_Problem requirements_
In the entries that follow, how many lines include "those"? Give the number and nothing else.
========================================================================
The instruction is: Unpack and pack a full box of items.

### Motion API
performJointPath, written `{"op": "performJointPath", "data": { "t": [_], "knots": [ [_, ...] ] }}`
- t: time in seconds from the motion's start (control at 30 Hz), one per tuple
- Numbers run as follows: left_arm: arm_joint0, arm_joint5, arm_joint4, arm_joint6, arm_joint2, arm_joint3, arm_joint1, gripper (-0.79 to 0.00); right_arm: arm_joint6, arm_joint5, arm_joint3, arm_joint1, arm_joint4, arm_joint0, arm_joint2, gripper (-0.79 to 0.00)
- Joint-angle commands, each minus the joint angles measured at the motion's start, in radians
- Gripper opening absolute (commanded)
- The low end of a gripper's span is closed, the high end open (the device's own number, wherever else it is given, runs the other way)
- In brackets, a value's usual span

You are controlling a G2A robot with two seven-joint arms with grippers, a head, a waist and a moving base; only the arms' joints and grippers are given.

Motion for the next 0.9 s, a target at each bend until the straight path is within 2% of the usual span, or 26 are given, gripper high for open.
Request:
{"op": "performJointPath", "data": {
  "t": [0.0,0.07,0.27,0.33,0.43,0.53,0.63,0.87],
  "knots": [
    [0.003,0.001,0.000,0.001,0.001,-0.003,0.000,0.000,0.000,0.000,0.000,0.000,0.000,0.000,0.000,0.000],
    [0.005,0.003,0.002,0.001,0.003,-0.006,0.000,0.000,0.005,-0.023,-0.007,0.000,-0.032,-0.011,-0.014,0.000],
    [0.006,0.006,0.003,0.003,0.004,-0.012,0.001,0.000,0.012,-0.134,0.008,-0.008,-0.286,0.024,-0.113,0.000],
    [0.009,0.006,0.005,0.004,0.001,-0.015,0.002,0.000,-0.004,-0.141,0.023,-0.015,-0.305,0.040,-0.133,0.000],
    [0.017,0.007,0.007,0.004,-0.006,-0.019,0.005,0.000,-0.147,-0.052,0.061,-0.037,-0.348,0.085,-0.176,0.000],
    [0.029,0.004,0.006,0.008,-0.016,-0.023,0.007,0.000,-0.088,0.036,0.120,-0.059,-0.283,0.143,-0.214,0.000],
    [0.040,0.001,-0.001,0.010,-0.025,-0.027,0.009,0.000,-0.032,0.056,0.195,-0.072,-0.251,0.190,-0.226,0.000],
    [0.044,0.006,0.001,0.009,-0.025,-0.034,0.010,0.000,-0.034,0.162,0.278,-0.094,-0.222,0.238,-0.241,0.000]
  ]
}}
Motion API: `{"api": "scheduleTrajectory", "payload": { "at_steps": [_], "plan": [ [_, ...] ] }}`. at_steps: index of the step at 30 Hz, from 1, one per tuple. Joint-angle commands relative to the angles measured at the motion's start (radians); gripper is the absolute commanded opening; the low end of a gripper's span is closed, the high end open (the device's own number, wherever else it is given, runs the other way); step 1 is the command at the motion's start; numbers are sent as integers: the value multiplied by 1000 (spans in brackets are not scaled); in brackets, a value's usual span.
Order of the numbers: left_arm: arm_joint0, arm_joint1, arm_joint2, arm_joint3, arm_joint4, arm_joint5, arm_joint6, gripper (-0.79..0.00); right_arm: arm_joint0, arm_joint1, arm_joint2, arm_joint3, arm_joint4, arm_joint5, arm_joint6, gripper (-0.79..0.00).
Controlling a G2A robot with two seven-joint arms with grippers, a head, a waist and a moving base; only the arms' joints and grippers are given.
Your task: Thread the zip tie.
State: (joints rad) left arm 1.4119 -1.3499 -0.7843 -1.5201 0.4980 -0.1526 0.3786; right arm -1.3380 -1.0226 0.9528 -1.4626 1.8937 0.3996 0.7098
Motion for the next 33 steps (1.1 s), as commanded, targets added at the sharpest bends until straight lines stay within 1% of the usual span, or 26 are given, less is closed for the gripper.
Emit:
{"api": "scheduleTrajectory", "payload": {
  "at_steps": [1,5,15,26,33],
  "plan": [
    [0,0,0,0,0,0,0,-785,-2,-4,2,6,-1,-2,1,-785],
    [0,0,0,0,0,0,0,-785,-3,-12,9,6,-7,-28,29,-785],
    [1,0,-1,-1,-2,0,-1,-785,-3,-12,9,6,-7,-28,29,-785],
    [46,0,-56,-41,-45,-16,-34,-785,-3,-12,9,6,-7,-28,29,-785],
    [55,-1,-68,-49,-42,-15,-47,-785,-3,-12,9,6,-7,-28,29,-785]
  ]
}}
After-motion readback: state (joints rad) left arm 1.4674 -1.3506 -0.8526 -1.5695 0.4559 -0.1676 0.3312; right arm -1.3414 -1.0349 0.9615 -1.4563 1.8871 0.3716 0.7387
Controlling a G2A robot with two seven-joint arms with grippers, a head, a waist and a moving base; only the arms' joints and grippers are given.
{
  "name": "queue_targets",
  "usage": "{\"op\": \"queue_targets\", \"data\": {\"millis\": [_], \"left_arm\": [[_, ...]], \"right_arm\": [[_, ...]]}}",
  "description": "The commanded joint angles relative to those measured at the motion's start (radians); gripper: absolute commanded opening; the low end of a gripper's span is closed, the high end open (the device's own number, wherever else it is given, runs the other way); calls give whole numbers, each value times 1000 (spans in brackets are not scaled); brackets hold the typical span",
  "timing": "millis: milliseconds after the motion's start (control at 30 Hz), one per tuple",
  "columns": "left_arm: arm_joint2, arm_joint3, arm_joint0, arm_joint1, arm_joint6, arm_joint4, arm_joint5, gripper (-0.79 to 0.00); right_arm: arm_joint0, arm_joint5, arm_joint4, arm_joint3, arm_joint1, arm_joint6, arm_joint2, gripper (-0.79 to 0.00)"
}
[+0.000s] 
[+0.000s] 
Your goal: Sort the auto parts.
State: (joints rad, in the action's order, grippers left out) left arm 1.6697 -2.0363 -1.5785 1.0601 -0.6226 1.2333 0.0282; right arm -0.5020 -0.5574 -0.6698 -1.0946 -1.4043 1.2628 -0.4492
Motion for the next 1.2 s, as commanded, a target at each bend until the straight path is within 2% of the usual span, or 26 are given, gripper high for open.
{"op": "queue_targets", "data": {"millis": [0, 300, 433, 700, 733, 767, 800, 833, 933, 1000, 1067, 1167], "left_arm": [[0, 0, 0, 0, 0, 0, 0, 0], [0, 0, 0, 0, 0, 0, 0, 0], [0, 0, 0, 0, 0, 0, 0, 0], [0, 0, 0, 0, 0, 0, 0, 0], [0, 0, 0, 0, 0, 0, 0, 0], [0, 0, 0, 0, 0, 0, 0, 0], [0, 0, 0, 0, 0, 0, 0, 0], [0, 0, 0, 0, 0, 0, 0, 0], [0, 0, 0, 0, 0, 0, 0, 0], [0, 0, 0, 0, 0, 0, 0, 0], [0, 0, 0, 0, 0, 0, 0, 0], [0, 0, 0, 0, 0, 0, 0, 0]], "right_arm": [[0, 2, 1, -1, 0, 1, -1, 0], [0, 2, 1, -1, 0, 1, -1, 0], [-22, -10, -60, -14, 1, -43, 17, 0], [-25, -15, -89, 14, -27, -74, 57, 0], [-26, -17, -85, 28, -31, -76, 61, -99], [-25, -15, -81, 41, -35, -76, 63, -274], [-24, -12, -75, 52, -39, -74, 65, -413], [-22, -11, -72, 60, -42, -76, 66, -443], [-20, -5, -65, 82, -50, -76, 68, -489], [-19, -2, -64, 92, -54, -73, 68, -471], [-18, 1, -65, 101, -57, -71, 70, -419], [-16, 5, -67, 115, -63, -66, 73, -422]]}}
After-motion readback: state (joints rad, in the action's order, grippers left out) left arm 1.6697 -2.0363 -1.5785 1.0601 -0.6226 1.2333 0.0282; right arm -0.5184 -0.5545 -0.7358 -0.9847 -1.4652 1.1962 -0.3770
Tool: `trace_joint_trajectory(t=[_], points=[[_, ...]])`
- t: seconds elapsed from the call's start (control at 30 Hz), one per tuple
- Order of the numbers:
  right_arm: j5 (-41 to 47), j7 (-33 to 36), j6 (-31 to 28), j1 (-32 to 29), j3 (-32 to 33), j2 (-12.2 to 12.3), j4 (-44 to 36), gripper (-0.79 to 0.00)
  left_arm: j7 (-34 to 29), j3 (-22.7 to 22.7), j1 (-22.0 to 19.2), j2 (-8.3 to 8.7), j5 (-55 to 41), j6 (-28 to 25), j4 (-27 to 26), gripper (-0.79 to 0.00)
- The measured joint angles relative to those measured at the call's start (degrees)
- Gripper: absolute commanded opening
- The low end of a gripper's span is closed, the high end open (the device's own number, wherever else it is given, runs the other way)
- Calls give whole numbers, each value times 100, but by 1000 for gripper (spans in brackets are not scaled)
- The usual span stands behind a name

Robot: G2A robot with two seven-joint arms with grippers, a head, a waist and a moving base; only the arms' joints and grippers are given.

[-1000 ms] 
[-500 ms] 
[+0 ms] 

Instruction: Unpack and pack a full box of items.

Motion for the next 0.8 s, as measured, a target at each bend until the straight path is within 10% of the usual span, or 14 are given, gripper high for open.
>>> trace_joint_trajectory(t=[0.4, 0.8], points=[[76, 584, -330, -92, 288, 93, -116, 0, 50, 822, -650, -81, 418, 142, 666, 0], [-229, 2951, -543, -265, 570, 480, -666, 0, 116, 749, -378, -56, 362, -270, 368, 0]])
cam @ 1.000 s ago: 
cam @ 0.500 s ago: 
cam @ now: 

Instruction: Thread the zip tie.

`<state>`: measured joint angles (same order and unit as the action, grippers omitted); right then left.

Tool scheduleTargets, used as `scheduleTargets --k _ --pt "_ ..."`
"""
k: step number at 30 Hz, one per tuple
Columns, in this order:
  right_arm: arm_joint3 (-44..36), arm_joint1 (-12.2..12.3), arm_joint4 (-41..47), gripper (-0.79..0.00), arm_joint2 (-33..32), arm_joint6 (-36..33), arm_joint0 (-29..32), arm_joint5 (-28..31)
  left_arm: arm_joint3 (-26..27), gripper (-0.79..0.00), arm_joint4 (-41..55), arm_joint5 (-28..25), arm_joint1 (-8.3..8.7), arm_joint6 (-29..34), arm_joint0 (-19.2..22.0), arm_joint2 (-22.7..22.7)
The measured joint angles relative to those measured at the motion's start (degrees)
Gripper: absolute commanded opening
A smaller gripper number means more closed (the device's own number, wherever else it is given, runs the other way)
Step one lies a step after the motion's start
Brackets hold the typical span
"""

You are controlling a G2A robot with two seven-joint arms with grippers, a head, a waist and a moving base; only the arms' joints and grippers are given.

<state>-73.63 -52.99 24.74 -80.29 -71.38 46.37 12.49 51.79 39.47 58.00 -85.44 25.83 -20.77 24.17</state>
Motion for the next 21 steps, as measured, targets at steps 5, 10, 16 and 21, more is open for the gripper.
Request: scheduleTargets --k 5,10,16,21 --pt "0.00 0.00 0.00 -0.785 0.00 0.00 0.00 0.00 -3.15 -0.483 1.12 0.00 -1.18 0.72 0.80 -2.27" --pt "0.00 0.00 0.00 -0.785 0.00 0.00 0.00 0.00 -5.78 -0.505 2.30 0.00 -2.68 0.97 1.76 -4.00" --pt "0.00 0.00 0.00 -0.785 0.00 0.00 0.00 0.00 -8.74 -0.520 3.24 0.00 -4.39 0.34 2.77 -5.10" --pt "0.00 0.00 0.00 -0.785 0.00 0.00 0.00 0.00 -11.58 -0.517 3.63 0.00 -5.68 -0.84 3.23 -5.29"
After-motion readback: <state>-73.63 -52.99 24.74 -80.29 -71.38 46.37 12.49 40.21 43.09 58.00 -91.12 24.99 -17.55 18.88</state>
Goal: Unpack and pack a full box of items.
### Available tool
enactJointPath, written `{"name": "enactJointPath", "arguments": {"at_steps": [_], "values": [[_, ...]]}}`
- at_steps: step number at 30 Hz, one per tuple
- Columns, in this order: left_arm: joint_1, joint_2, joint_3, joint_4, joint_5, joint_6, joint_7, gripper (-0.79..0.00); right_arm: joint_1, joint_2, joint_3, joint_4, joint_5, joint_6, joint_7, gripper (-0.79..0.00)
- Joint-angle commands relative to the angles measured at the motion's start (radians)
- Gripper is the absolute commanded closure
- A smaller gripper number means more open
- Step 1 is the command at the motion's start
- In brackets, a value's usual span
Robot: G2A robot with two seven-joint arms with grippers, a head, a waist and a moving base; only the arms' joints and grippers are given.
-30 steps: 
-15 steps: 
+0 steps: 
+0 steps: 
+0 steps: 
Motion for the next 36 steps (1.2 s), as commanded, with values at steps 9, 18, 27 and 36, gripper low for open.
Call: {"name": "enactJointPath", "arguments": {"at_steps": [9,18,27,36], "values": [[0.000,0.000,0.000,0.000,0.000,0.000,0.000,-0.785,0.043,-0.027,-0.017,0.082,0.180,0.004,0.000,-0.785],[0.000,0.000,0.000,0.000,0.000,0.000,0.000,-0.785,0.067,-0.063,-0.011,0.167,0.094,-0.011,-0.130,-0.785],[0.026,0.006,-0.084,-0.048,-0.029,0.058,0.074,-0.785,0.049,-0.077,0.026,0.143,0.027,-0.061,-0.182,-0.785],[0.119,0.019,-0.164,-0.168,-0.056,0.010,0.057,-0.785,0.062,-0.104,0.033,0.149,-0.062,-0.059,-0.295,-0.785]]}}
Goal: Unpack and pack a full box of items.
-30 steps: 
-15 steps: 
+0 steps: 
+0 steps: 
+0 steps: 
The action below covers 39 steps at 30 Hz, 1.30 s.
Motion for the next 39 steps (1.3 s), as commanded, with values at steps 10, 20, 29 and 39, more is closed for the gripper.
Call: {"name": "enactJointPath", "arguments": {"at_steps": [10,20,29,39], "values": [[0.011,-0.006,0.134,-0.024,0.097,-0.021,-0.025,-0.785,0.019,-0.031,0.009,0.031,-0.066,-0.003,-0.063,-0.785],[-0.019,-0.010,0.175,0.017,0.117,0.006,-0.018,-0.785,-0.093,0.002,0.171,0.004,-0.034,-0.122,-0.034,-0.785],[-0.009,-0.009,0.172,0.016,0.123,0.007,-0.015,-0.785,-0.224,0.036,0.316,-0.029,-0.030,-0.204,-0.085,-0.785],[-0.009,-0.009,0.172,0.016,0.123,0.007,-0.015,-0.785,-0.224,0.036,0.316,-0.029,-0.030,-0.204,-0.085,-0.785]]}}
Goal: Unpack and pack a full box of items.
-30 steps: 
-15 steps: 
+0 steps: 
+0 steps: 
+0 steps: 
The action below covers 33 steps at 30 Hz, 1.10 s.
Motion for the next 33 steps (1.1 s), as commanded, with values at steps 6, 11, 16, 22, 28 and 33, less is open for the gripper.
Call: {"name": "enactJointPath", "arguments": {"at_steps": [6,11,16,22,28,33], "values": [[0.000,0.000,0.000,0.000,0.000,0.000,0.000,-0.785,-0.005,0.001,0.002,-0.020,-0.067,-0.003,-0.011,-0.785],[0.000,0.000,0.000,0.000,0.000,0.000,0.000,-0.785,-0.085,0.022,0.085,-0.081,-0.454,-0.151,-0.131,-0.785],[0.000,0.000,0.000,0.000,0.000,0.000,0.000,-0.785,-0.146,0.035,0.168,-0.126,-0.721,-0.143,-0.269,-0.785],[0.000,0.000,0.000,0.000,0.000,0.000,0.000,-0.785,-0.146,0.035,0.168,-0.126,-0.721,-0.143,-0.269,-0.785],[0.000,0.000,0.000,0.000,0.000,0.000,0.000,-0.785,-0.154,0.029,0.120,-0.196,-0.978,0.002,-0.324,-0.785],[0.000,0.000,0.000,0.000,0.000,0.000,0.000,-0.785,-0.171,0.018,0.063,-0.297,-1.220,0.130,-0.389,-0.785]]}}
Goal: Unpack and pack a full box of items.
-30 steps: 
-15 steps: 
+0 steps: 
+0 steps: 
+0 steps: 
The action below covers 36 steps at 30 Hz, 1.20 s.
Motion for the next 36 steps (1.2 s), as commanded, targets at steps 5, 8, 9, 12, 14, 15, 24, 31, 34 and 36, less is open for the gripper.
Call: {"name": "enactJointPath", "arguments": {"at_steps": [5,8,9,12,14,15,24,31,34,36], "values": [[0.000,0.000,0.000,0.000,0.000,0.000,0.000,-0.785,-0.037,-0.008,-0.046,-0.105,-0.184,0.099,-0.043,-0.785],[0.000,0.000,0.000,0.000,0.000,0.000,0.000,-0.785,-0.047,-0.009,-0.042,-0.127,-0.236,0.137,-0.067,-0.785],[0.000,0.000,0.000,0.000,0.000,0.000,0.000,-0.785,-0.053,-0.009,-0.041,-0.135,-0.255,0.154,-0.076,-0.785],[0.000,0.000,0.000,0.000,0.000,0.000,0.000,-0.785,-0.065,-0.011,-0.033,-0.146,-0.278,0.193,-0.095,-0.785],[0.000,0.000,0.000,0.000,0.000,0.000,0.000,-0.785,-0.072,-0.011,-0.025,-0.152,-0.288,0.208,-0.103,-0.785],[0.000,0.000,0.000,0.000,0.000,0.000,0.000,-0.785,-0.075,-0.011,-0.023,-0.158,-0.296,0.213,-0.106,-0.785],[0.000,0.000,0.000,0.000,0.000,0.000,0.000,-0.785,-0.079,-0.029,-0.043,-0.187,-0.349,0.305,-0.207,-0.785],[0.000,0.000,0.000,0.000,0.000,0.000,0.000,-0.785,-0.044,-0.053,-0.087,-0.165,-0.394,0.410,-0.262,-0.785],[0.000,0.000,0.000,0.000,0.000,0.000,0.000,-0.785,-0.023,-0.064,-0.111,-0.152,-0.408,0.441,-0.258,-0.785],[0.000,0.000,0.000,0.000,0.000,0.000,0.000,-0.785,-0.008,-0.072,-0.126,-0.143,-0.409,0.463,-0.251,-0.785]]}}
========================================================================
_Answer to the exercise_
3